Le prototype, issu de dix ans de recherches de plusieurs équipes, repose sur des électrodes implantées dans le crâne.
C’est une première, réalisée par des chercheurs français, qui ouvre d’importantes perspectives pour les tétraplégiques. Paralysé des quatre membres depuis une chute il y a quatre ans, Thibault parvient aujourd’hui à diriger par la pensée les mouvements d’un exosquelette – une sorte d’armure motorisée.
« C’est un message d’espoir pour les personnes dans le même état que moi : il y a des choses possibles, même si on a un gros handicap », explique ce jeune Lyonnais de 28 ans, premier patient d’un essai clinique mené par Clinatec, un centre de recherche biomédicale rattaché au Commissariat à l’énergie atomique et aux énergies alternatives (CEA), au CHU de Grenoble-Alpes, à l’Inserm et à l’université Grenoble-Alpes.

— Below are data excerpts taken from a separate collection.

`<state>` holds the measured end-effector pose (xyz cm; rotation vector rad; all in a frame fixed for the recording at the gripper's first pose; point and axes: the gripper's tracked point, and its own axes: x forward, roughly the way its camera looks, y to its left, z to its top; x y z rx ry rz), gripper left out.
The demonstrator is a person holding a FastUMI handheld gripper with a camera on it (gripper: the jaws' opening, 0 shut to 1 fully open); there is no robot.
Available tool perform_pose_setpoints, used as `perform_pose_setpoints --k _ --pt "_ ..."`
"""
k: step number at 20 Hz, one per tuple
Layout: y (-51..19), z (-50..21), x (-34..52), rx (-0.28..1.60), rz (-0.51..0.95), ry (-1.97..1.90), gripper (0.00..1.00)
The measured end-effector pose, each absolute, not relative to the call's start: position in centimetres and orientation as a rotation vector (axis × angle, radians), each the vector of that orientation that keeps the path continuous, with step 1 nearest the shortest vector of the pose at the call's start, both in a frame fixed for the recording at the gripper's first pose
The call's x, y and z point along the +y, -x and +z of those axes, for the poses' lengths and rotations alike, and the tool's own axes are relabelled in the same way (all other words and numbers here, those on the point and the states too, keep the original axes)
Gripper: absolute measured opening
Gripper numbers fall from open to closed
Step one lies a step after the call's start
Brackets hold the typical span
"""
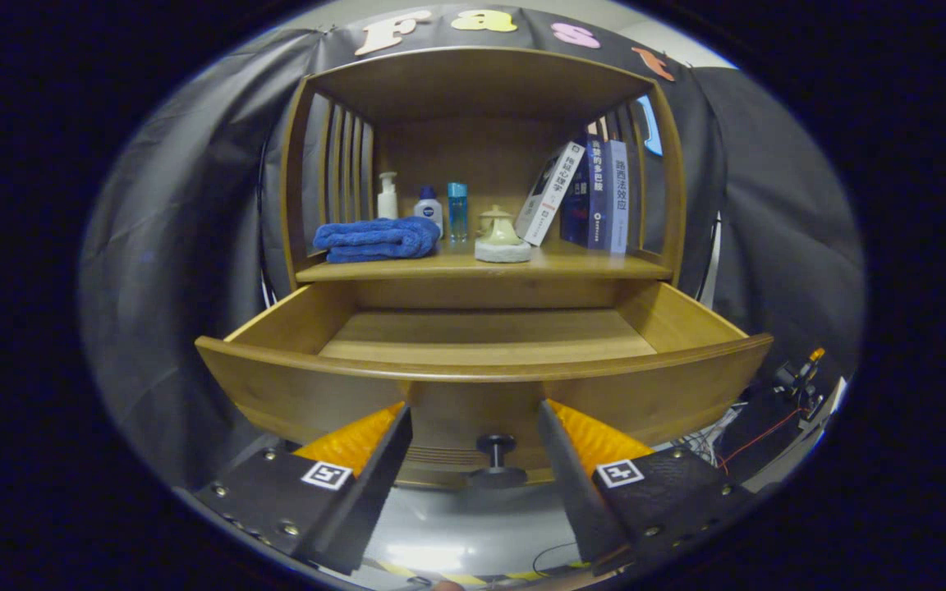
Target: Pull open the drawer, take out the items inside it, and place them on the countertop above the cabinet.
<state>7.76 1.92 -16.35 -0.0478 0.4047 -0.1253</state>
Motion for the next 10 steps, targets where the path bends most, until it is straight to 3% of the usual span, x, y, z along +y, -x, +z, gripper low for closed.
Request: perform_pose_setpoints --k 2,10 --pt "-7.68 -16.91 2.0 0.404 -0.123 0.031 0.96" --pt "-8.2 -17.11 1.74 0.373 -0.145 0.048 0.96"
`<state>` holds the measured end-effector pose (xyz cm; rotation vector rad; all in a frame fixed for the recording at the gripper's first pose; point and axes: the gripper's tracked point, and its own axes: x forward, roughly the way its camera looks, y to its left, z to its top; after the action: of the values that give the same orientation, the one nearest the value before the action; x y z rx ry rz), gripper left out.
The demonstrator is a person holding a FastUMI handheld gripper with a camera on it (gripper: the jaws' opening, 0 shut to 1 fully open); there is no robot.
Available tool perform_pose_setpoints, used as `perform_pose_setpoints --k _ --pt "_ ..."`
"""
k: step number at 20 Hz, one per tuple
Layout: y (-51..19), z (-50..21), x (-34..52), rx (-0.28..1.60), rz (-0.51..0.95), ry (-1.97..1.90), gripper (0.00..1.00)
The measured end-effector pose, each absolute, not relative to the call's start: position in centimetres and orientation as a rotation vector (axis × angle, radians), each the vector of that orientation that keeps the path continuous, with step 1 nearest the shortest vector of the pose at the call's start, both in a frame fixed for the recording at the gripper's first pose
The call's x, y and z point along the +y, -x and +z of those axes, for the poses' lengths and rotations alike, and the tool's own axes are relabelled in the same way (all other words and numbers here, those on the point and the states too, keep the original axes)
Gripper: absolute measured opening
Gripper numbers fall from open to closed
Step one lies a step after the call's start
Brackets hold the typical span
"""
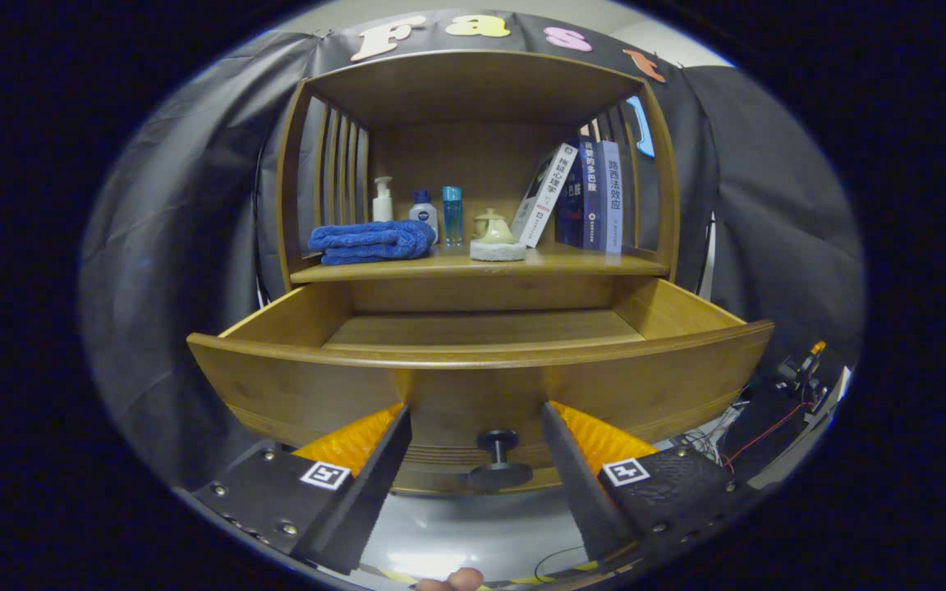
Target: Pull open the drawer, take out the items inside it, and place them on the countertop above the cabinet.
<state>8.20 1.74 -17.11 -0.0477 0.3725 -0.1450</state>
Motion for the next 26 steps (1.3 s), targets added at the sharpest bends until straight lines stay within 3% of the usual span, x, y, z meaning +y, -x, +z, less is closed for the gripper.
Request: perform_pose_setpoints --k 10,26 --pt "-11.1 -16.7 1.1 0.391 -0.126 0.061 0.96" --pt "-21.3 -17.2 0.6 0.389 -0.127 0.015 0.97"
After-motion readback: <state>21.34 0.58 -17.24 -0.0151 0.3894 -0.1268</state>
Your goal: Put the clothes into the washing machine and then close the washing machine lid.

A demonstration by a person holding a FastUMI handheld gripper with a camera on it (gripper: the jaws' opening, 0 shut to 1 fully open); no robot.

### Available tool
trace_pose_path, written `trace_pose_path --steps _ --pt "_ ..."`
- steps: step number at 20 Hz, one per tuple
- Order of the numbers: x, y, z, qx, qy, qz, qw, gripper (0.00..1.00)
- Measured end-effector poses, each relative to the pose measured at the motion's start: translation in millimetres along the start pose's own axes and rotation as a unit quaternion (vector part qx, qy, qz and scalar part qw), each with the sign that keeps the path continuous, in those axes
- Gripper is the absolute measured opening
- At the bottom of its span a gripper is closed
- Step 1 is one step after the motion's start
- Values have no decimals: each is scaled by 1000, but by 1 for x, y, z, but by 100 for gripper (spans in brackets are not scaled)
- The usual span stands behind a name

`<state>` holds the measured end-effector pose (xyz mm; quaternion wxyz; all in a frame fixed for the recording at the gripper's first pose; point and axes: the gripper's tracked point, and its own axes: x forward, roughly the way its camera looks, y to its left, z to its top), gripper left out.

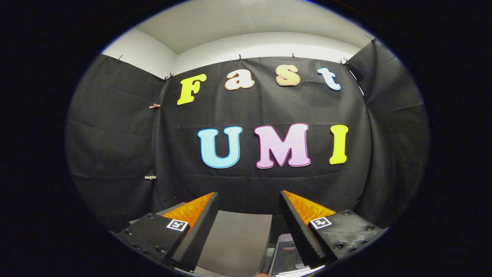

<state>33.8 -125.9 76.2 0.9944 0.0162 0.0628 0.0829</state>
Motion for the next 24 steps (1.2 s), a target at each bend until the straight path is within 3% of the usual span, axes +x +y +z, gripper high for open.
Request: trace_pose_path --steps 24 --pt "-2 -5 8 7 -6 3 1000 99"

Le prototype, issu de dix ans de recherches de plusieurs équipes, repose sur des électrodes implantées dans le crâne, qui vont « capter les signaux envoyés par le cerveau et les traduire en signaux moteurs », décrit Alim-Louis Benabid, professeur émérite à l’université Grenoble-Alpes.
Entraînement sur simulateur
Chez les paralysés des quatre membres à la suite d’une fracture de la colonne vertébrale, « le cerveau est toujours capable de générer les ordres qui habituellement font bouger les bras et les jambes, mais il n’y a personne qui les exécute », poursuit le spécialiste de neurochirurgie, auteur principal d’une étude publiée jeudi 3 octobre dans The Lancet Neurology.
Les blessures de la moelle épinière entraînent une tétraplégie chez environ 20 % des patients. Le cas de Thibault est une « preuve de concept » : les chercheurs ont montré qu’il était possible de capter correctement cette activité électrique de façon continue et de la transmettre quasi en temps réel et sans fil vers l’ordinateur qui les décode.
Mais le chemin est encore long avant de pouvoir utiliser cet exosquelette dans la vie de tous les jours. Le jeune homme, à qui on a implanté les électrodes il y a un peu plus de deux ans, s’est entraîné chez lui pendant plusieurs mois sur un simulateur : grâce à son implant, il est parvenu à faire réaliser des mouvements à un avatar virtuel sur l’écran de son téléviseur. Il explique :
« J’ai dû réapprendre petit à petit. La plasticité cérébrale fait qu’on retrouve les ordres à envoyer pour obtenir les bons mouvements, de manière beaucoup plus souple, beaucoup plus naturelle. »
Il s’est ensuite rendu trois jours par mois à Grenoble pour faire les mêmes exercices directement sur l’exosquelette. Résultat : il peut avancer les jambes du robot, plier le coude, lever les épaules… « Je ne pensais pas qu’on pourrait aller aussi loin », assure-t-il, confiant son « plaisir » à « pouvoir faire avancer la science », en dépit de la fatigue liée à ces entraînements et du chemin restant.
« On est dans l’“homme réparé” et pas l’“homme augmenté” »
Un autre patient se verra implanter des électrodes en novembre, suivi de deux autres dans les prochains mois, précise le professeur Benabid. La suite de l’essai clinique permettra d’acquérir la capacité de saisir un objet avec la main ainsi que d’améliorer l’équilibre de l’exosquelette, le gros point faible de tous les robots de ce type. « Cela nécessite des calculs très lourds et des temps de réaction très rapides, sur lesquels on est en train de travailler, en utilisant l’intelligence artificielle », explique le chercheur.
Dans un premier temps, cette interface pourrait permettre d’ici quelques années aux personnes tétraplégiques de diriger leur fauteuil roulant ou de guider un bras motorisé, qui améliorerait considérablement leur autonomie, espère-t-il.
« Ce n’est pas du transhumanisme : on répond à un problème médical, un corps humain qui a été blessé et qui a des déficits. On est dans l’“homme réparé” et pas l’“homme augmenté” », insiste le professeur, renommé notamment pour ses travaux sur la stimulation cérébrale profonde et la maladie de Parkinson.
D’autres équipes de chercheurs ont déjà implanté des électrodes pour stimuler par le cerveau les muscles de patients paralysés ou amputés, un domaine en plein développement appelé « interface neuronale directe » ou « interface cerveau-machine ». Mais l’étude du professeur Benabid est la première à utiliser directement les signaux du cerveau pour contrôler un robot exosquelette.